### WHAT YOU WILL DO
The answer should hold only the lines from the one containing "- x: -0.2733..0.2979 m" through the one containing "Requests and answers about image 5 follow." in the entries below, copied exactly, without pictures.
:::
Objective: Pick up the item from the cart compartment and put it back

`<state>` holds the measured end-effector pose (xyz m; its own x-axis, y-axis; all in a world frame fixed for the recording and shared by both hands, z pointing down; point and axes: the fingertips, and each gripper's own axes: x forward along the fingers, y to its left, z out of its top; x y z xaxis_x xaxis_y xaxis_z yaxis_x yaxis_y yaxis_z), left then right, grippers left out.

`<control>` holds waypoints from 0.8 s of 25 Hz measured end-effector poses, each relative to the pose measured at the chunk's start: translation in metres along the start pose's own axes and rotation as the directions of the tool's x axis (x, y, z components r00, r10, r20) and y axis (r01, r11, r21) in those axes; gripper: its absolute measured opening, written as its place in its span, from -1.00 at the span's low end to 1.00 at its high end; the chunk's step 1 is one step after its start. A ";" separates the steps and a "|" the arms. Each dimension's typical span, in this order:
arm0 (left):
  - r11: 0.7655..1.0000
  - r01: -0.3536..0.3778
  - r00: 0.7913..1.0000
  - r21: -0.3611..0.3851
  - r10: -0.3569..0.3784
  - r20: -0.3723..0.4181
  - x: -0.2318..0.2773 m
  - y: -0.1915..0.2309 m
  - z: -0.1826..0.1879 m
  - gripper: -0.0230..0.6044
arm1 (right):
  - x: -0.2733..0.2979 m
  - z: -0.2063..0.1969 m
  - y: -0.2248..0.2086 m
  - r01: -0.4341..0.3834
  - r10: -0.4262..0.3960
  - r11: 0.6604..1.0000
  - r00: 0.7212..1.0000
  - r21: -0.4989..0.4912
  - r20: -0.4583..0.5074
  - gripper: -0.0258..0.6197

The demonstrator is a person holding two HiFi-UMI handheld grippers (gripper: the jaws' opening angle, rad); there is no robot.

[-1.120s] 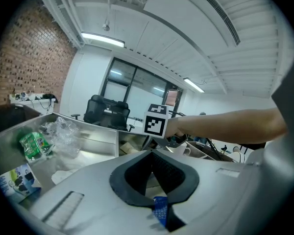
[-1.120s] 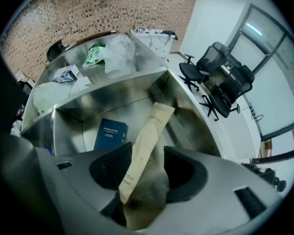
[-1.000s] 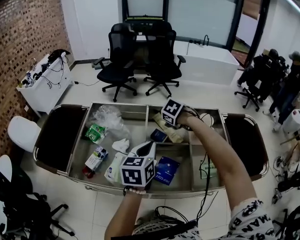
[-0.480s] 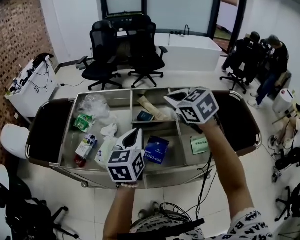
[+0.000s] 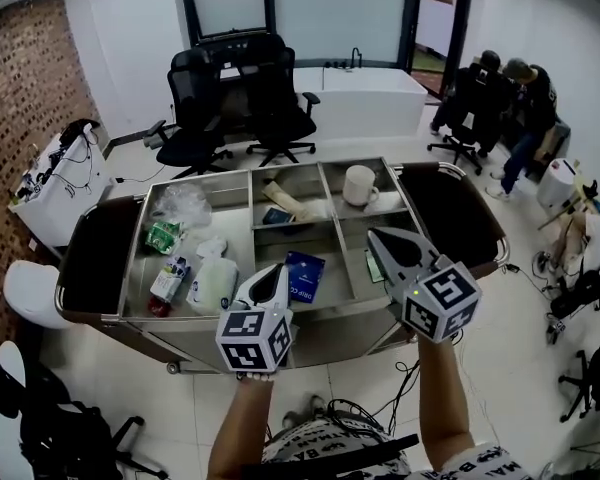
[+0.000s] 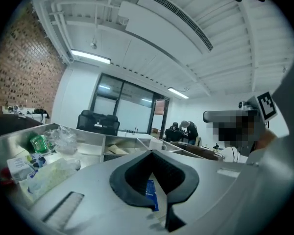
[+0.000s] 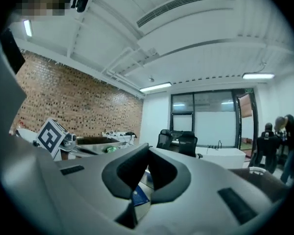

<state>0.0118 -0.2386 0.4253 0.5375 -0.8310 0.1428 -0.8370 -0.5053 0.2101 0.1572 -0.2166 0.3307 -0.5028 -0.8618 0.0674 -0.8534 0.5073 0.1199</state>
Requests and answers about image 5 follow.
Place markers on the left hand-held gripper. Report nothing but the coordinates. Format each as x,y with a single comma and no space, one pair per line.
252,340

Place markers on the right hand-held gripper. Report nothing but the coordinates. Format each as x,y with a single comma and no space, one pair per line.
442,303

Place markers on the pale green sachet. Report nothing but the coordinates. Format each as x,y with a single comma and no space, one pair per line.
372,265

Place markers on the blue coffee packet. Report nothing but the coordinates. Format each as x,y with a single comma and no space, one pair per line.
307,273

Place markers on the white soft tissue pack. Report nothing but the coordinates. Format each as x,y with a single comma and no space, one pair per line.
212,285

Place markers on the steel compartment cart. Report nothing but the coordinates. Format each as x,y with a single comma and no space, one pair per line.
330,328

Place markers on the small dark blue box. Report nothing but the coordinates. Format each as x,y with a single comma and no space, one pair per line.
279,216

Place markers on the white mug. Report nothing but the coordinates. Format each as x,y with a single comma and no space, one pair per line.
359,185

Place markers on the white and blue carton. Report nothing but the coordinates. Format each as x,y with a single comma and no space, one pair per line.
170,278

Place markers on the small red packet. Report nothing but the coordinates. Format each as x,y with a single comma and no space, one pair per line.
159,307

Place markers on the green snack packet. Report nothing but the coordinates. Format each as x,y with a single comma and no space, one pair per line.
164,235

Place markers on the clear crinkled plastic bag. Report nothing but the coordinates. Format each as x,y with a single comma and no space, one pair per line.
182,205

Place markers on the person's left forearm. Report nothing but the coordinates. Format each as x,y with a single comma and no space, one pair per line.
242,428

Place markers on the person's right forearm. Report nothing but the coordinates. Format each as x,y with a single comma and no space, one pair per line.
442,398

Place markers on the person's shoe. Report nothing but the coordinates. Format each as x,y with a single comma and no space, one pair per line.
302,413

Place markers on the white bathtub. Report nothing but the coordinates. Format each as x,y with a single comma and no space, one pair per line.
370,108

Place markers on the white printed shirt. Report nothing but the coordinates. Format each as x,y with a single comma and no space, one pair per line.
330,443

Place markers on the black swivel chair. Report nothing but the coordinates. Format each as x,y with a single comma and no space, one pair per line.
465,113

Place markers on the small white appliance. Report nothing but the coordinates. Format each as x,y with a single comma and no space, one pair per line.
555,185

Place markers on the black backpack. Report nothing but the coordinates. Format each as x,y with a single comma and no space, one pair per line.
577,295

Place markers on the black mesh office chair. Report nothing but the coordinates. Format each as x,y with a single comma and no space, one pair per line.
275,103
190,108

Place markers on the grey rolled mat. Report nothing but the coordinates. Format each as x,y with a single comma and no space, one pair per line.
155,135

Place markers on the black faucet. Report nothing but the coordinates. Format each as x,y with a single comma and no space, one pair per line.
356,58

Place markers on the black office chair with bag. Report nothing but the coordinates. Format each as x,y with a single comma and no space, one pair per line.
65,433

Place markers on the white round table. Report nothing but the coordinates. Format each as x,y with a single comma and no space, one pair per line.
5,418

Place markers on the black framed window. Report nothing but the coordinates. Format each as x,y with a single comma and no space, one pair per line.
230,3
:::
### ANSWER BOX
  - x: -0.2733..0.2979 m
  - z: -0.2063..0.1969 m
  - y: -0.2248..0.2086 m
  - r01: -0.4341..0.3834
  - r10: -0.4262..0.3960
  - r11: 0.6604..1.0000
  - r00: 0.7212..1.0000
  - r21: -0.4989..0.4912
  - r20: -0.4583..0.5074
  - gripper: -0.0258..0.6197

The demonstrator is a person holding two HiFi-UMI handheld grippers (gripper: the jaws' opening angle, rad); there is no robot.

[-1.120s] 
[-1.120s] 
[-1.000s] 
[-0.480s] 
[+0.000s] 
[+0.000s] 
[+0.000s] 

<state>0.0118 -0.2386 0.4253 0.5375 -0.8310 0.1428 -0.8370 -0.5053 0.2101 0.1572 -0.2166 0.3307 -0.5028 -0.8618 0.0674 -0.8534 0.5073 0.1199</state>
Requests and answers about image 5 follow.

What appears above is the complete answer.